Celebrity

Stefan Dennis on his enduring love for the craft – and his Neighbours character Paul Robinson

‘I never want to stop.'
Loading the player...

He may be synonymous as one of Australian TV’s greatest villains, Paul Robinson in Neighbours. But when he was younger, Stefan Dennis worried about being typecast as a soap actor.

“Somebody had said to me, ‘real actors don’t work in soaps’,” Stefan, 64, tells TV WEEK.

Neighbours fans love to hate Paul.

(Image: Supplied)

“And I used to poo-poo soaps. That’s not because I think they’re bad. I just liked to have the beginning, middle and end when I watch things. Soaps never have that. So, I was always afraid to get involved in something like that.

“Yet now I know of some of the biggest stars in Australian film and television who would love to work on this show.”

Stefan does admit he tends to be typecast as the bad guy in other roles, because of playing Paul. But he reasons that’s better than being typecast as someone who is “nice” or “wimpy”.

“They couldn’t have Prisoner – or Wentworth – without the character The Freak (played by Maggie Kirkpatrick in Prisoner and Pamela Rabe in Wentworth),” he says. “They love to hate her, and it’s the same with Paul.

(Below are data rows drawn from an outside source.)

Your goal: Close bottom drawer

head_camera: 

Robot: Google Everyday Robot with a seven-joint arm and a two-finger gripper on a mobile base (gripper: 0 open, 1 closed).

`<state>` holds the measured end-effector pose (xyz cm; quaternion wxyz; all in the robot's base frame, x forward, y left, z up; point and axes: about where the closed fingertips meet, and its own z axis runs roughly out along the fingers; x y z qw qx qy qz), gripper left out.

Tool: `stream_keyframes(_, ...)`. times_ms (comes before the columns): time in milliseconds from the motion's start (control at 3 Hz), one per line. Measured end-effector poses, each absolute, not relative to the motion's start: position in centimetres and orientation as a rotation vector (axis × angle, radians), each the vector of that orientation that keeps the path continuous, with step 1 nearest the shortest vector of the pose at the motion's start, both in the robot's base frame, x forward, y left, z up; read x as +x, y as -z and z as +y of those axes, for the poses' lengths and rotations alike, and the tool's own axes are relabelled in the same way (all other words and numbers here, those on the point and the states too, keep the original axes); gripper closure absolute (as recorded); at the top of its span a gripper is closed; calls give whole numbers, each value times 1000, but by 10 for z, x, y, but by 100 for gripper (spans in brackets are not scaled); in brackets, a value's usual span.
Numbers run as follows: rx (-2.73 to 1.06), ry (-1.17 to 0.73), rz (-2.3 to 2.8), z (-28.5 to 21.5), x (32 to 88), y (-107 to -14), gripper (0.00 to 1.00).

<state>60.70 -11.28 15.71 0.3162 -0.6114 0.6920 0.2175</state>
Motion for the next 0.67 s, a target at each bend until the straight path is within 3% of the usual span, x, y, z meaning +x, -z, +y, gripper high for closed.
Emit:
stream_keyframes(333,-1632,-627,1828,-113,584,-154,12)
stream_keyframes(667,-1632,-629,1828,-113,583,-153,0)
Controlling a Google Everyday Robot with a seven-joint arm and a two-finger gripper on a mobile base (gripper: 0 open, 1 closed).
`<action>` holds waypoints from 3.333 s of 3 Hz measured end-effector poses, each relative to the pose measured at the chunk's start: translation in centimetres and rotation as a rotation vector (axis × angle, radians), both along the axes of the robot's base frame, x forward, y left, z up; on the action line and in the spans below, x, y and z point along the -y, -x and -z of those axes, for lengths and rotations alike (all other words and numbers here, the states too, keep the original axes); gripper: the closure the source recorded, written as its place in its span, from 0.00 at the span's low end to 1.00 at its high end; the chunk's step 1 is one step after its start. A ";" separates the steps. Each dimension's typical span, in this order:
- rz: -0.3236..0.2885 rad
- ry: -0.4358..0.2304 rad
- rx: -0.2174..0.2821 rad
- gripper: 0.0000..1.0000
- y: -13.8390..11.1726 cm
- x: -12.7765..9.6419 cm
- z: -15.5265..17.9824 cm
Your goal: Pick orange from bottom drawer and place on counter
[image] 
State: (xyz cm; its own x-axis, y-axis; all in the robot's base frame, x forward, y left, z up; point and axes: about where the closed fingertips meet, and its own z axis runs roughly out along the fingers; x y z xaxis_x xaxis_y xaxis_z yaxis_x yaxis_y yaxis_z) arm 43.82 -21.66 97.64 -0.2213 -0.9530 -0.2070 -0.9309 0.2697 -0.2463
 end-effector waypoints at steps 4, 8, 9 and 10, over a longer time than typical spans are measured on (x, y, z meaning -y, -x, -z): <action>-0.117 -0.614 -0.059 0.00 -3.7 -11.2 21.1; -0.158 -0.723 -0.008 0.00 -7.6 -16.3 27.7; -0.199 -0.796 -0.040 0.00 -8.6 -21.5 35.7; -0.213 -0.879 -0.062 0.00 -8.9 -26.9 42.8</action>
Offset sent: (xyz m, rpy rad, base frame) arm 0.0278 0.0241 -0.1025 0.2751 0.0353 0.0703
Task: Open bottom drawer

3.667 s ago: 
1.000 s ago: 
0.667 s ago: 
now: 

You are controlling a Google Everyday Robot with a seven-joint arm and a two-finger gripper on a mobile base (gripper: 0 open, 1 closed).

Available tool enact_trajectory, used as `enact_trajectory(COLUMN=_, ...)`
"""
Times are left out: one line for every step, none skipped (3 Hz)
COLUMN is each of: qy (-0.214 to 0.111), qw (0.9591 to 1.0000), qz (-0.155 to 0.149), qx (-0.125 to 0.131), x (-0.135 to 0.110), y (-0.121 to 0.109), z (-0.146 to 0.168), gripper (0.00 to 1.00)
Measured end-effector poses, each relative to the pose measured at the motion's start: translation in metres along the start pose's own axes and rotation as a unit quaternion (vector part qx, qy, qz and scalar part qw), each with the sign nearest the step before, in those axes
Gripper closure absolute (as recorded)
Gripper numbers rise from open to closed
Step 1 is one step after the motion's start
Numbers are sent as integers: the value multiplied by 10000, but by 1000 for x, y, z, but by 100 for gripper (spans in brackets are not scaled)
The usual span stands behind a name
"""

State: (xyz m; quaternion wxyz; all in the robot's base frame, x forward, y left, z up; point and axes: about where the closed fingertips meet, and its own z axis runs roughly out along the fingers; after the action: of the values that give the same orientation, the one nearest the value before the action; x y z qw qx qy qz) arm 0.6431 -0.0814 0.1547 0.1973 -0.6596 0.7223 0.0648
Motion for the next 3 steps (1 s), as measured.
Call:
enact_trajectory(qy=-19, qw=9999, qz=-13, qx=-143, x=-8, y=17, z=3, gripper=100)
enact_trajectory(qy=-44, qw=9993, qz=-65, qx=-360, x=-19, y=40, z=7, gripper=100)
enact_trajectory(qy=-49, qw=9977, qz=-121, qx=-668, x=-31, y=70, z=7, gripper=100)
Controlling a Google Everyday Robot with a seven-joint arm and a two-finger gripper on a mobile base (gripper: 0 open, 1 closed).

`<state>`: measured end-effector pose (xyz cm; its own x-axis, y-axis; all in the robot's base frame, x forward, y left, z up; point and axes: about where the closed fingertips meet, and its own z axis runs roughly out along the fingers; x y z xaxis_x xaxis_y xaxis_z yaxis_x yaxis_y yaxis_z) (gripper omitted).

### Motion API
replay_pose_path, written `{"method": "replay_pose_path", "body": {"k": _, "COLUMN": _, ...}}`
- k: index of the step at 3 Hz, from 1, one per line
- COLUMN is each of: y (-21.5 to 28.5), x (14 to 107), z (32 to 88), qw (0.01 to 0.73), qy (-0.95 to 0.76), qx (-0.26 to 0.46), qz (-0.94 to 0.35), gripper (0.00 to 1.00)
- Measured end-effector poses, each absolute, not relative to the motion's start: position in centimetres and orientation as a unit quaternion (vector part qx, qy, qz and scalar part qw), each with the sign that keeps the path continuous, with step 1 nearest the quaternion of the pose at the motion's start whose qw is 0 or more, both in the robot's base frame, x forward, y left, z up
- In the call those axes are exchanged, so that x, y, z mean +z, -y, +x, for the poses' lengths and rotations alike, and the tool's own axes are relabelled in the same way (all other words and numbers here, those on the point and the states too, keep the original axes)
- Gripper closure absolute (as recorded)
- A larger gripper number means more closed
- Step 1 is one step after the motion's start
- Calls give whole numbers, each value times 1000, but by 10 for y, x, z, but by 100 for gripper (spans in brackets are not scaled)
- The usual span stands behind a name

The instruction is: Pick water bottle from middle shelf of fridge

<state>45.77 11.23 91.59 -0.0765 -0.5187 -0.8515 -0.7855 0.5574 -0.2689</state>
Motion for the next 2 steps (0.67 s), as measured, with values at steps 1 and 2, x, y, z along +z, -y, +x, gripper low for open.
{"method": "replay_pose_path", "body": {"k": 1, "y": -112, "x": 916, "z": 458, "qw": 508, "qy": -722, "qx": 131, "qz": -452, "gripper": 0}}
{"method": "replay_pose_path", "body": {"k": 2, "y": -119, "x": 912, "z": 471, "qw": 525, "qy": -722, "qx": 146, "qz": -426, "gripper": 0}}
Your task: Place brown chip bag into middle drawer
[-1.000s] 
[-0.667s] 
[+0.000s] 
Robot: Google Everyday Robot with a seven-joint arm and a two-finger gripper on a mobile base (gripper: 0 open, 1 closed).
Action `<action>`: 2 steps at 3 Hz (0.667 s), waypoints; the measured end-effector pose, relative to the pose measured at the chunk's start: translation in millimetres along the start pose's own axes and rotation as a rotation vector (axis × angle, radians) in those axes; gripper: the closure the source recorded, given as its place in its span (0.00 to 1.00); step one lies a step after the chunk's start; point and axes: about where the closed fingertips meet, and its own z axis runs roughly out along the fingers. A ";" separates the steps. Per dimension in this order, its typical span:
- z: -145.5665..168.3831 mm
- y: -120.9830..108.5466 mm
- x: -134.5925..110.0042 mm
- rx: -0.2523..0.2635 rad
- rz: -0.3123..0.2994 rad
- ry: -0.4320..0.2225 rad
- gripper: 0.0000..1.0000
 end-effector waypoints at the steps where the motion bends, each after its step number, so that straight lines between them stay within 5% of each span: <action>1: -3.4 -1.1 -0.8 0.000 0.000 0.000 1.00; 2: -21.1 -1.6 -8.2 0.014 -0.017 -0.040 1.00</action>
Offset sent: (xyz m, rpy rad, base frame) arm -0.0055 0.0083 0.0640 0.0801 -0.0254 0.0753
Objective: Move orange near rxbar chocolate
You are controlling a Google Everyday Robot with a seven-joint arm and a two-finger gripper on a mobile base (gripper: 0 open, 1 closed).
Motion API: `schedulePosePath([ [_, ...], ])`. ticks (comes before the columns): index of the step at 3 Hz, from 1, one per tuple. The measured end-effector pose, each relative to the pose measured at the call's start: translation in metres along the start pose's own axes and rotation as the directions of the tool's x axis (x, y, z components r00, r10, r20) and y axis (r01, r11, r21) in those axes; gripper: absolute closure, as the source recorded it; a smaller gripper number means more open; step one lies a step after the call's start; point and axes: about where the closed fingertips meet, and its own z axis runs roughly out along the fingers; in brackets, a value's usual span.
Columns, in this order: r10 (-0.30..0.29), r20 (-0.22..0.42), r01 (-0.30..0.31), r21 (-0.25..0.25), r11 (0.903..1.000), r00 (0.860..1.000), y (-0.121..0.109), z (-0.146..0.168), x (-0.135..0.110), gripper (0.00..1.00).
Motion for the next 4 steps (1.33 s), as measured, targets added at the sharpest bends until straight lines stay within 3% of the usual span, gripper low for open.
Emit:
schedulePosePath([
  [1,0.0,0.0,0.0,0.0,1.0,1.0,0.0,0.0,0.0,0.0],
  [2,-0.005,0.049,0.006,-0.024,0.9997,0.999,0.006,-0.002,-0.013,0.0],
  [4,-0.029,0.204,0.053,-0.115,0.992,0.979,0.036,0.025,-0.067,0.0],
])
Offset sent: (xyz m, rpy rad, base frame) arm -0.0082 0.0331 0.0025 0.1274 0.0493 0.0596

Stefan was “afraid” to work in a soap.

(Image: Supplied)

“And Paul is so multi-dimensional. One minute he’ll be very vulnerable, next minute he’ll be a bully and then he’ll be really caring and then a really tough businessman.”

Stefan concedes he was always dubious as to how he’d be regarded in the street, given Paul’s shenanigans.

“I know of other actors who have been punched in the face because they’re villains and I always had that in the back of my mind,” he recalls. “But I get the opposite. I get, ‘Paul, you legend mate!’

“And I think, ‘You do know Paul’s a really nasty character, don’t you?'”

Loading the player...

Stefan – and Paul – have been with Neighbours since the first episode aired way back on March 18, 1985, and finished his first stint in 1992. He thought he was done with Paul (“Thanks very much, see you later, guys”), but he reprised the role briefly in 1993 and then came back for good in 2004, staying on for 18 years until the show ended last year.

When it came time to play Paul for the revamped series, Stefan says it took some convincing – on his part – to decide whether he should return to Ramsay Street once more.

“My wife (actor Gail Easdale) tried to convince me and she was great,” he says. “She sort of sat on the fence and said, ‘Look, it’s completely up to you. And if you say you don’t want to do it, and you want to remain semi-retired, that’s fine. I’ll go with that.'”

Ultimately, Stefan couldn’t say no to what he agrees is a gift of a role. He toured the UK earlier this year, with much of the core cast, for what was originally thought to be the farewell tour – but what turned into the celebration tour when the show was saved by streaming service Amazon Freevee.

His wife had a part to play in Stefan’s decision.

(Image: Supplied)

Even Stefan was surprised by the reaction from fans in Old Blighty.

“It was absolutely ballistic,” he says. “It was like the ’80s again, they [the fans] were frantic. Jumping on us. It was almost back to the stage where it was hard to walk down the street.”

Some male fans, he says, seem a little envious that Stefan (as Paul) has had the chance to kiss so many “fabulous women” over the years. He explains to them that kissing scenes are “technical” and, in fact, quite the opposite of romantic.

“You’re thinking about too many things,” he says. “This [camera] angle and that angle.”

In business, we can expect Paul to be his usual conniving self. Certainly, Paul won’t be retiring. “He’s a bit like me, he never wants to stop,” Stefan says laughing.

“People say to me that I must be ready to retire. And I say, ‘no’. My expression always is: actors don’t retire, they die.”

And Stefan is the first to admit his career is good now but it wasn’t always “beer and skittles”.

“I just find it remarkable that they still want to employ me,” he says. “I look back at my stuff that I did in the ’80s and think, ‘My God, why did they keep me?'”

And while the fans will continue to love to hate Paul, Stefan will “never understand” him. “It’s great, actually, because if I understood him, I’d lose interest,” he says. “Having Paul stay one step ahead of me is a good thing.”